### YOUR OBJECTIVE
An exact retyping of every record is required.

Records from a collection:
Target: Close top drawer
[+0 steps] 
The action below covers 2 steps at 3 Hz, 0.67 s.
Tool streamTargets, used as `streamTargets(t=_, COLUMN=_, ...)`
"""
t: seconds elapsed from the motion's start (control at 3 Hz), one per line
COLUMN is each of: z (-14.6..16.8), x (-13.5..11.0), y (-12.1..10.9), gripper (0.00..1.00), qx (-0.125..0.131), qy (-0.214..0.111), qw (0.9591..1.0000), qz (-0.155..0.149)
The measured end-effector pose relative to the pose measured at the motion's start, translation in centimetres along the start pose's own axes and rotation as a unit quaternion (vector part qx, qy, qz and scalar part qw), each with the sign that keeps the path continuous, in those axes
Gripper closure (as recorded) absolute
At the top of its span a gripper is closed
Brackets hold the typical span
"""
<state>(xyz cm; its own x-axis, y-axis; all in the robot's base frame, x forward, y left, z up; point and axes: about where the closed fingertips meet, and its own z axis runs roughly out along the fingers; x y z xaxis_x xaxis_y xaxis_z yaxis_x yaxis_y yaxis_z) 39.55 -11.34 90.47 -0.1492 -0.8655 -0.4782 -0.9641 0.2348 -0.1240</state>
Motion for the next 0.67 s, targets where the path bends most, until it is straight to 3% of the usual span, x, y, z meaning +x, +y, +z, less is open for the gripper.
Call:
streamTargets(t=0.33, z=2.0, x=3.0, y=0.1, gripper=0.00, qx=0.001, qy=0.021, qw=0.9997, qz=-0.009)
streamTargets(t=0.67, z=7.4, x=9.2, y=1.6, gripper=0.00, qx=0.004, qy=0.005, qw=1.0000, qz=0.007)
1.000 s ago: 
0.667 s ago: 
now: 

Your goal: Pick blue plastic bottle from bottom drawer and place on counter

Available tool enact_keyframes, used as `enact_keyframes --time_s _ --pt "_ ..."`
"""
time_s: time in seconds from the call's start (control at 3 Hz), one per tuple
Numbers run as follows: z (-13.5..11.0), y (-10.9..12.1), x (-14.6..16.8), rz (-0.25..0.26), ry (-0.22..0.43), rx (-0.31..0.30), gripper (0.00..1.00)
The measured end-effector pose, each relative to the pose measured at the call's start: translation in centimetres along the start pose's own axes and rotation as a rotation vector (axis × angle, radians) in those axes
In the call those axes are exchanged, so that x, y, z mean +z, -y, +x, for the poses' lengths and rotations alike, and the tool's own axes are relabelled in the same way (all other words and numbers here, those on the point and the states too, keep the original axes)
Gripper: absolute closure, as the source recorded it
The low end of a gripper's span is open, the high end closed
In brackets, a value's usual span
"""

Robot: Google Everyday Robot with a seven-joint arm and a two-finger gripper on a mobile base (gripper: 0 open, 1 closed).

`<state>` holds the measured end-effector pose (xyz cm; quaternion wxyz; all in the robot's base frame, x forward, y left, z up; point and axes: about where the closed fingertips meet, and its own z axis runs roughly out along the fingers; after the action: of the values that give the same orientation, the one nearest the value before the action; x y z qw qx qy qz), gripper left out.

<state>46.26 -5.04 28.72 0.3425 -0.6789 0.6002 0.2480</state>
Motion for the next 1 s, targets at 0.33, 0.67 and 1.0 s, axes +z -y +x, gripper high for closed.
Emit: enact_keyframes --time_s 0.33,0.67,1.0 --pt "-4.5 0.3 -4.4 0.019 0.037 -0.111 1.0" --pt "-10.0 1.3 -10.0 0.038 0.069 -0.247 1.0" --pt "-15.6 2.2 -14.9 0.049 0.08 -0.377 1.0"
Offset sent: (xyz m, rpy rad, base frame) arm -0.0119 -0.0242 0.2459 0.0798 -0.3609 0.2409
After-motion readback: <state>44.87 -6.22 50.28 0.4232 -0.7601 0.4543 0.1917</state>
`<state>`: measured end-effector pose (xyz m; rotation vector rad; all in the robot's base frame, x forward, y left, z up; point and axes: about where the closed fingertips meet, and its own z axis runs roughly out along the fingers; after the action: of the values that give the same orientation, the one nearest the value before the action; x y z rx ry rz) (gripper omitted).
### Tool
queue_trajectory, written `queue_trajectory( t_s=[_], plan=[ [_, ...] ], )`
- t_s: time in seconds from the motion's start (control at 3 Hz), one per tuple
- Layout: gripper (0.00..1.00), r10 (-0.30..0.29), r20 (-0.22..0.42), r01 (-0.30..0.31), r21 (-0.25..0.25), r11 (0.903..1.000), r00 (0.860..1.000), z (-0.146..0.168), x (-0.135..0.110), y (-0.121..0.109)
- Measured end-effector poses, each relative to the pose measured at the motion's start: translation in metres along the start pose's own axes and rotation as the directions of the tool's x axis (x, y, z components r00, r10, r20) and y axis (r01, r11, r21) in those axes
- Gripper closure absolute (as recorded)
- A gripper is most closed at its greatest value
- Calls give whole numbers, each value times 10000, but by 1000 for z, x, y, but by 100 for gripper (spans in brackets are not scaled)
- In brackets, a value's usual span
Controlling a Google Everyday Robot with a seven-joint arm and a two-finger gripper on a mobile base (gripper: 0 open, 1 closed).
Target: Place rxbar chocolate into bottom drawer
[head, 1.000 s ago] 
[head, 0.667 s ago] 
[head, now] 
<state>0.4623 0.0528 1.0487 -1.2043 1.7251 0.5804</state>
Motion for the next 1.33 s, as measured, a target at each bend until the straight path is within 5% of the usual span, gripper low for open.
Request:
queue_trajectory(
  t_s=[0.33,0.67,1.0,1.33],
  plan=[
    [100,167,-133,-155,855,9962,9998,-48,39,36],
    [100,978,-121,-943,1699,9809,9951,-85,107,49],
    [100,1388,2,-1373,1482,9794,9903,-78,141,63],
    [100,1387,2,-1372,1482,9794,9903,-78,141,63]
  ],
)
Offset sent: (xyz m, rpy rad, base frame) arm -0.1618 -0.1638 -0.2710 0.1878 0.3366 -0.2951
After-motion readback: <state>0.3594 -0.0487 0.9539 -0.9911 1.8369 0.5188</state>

### OUTPUT OF THE EXERCISE
Target: Close top drawer
[+0 steps] 
The action below covers 2 steps at 3 Hz, 0.67 s.
Tool streamTargets, used as `streamTargets(t=_, COLUMN=_, ...)`
"""
t: seconds elapsed from the motion's start (control at 3 Hz), one per line
COLUMN is each of: z (-14.6..16.8), x (-13.5..11.0), y (-12.1..10.9), gripper (0.00..1.00), qx (-0.125..0.131), qy (-0.214..0.111), qw (0.9591..1.0000), qz (-0.155..0.149)
The measured end-effector pose relative to the pose measured at the motion's start, translation in centimetres along the start pose's own axes and rotation as a unit quaternion (vector part qx, qy, qz and scalar part qw), each with the sign that keeps the path continuous, in those axes
Gripper closure (as recorded) absolute
At the top of its span a gripper is closed
Brackets hold the typical span
"""
<state>(xyz cm; its own x-axis, y-axis; all in the robot's base frame, x forward, y left, z up; point and axes: about where the closed fingertips meet, and its own z axis runs roughly out along the fingers; x y z xaxis_x xaxis_y xaxis_z yaxis_x yaxis_y yaxis_z) 39.55 -11.34 90.47 -0.1492 -0.8655 -0.4782 -0.9641 0.2348 -0.1240</state>
Motion for the next 0.67 s, targets where the path bends most, until it is straight to 3% of the usual span, x, y, z meaning +x, +y, +z, less is open for the gripper.
Call:
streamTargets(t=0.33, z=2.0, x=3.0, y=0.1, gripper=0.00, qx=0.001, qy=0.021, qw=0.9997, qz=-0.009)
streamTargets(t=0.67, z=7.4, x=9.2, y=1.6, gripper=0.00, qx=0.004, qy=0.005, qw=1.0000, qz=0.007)
1.000 s ago: 
0.667 s ago: 
now: 

Your goal: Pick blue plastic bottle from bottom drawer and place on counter

Available tool enact_keyframes, used as `enact_keyframes --time_s _ --pt "_ ..."`
"""
time_s: time in seconds from the call's start (control at 3 Hz), one per tuple
Numbers run as follows: z (-13.5..11.0), y (-10.9..12.1), x (-14.6..16.8), rz (-0.25..0.26), ry (-0.22..0.43), rx (-0.31..0.30), gripper (0.00..1.00)
The measured end-effector pose, each relative to the pose measured at the call's start: translation in centimetres along the start pose's own axes and rotation as a rotation vector (axis × angle, radians) in those axes
In the call those axes are exchanged, so that x, y, z mean +z, -y, +x, for the poses' lengths and rotations alike, and the tool's own axes are relabelled in the same way (all other words and numbers here, those on the point and the states too, keep the original axes)
Gripper: absolute closure, as the source recorded it
The low end of a gripper's span is open, the high end closed
In brackets, a value's usual span
"""

Robot: Google Everyday Robot with a seven-joint arm and a two-finger gripper on a mobile base (gripper: 0 open, 1 closed).

`<state>` holds the measured end-effector pose (xyz cm; quaternion wxyz; all in the robot's base frame, x forward, y left, z up; point and axes: about where the closed fingertips meet, and its own z axis runs roughly out along the fingers; after the action: of the values that give the same orientation, the one nearest the value before the action; x y z qw qx qy qz), gripper left out.

<state>46.26 -5.04 28.72 0.3425 -0.6789 0.6002 0.2480</state>
Motion for the next 1 s, targets at 0.33, 0.67 and 1.0 s, axes +z -y +x, gripper high for closed.
Emit: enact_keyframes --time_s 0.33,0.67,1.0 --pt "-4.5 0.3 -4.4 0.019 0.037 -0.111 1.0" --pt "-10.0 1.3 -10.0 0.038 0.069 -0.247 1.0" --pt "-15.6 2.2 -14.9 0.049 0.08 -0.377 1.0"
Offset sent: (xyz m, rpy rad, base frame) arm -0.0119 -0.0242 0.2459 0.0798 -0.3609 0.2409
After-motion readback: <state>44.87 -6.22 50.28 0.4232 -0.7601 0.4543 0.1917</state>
`<state>`: measured end-effector pose (xyz m; rotation vector rad; all in the robot's base frame, x forward, y left, z up; point and axes: about where the closed fingertips meet, and its own z axis runs roughly out along the fingers; after the action: of the values that give the same orientation, the one nearest the value before the action; x y z rx ry rz) (gripper omitted).
### Tool
queue_trajectory, written `queue_trajectory( t_s=[_], plan=[ [_, ...] ], )`
- t_s: time in seconds from the motion's start (control at 3 Hz), one per tuple
- Layout: gripper (0.00..1.00), r10 (-0.30..0.29), r20 (-0.22..0.42), r01 (-0.30..0.31), r21 (-0.25..0.25), r11 (0.903..1.000), r00 (0.860..1.000), z (-0.146..0.168), x (-0.135..0.110), y (-0.121..0.109)
- Measured end-effector poses, each relative to the pose measured at the motion's start: translation in metres along the start pose's own axes and rotation as the directions of the tool's x axis (x, y, z components r00, r10, r20) and y axis (r01, r11, r21) in those axes
- Gripper closure absolute (as recorded)
- A gripper is most closed at its greatest value
- Calls give whole numbers, each value times 10000, but by 1000 for z, x, y, but by 100 for gripper (spans in brackets are not scaled)
- In brackets, a value's usual span
Controlling a Google Everyday Robot with a seven-joint arm and a two-finger gripper on a mobile base (gripper: 0 open, 1 closed).
Target: Place rxbar chocolate into bottom drawer
[head, 1.000 s ago] 
[head, 0.667 s ago] 
[head, now] 
<state>0.4623 0.0528 1.0487 -1.2043 1.7251 0.5804</state>
Motion for the next 1.33 s, as measured, a target at each bend until the straight path is within 5% of the usual span, gripper low for open.
Request:
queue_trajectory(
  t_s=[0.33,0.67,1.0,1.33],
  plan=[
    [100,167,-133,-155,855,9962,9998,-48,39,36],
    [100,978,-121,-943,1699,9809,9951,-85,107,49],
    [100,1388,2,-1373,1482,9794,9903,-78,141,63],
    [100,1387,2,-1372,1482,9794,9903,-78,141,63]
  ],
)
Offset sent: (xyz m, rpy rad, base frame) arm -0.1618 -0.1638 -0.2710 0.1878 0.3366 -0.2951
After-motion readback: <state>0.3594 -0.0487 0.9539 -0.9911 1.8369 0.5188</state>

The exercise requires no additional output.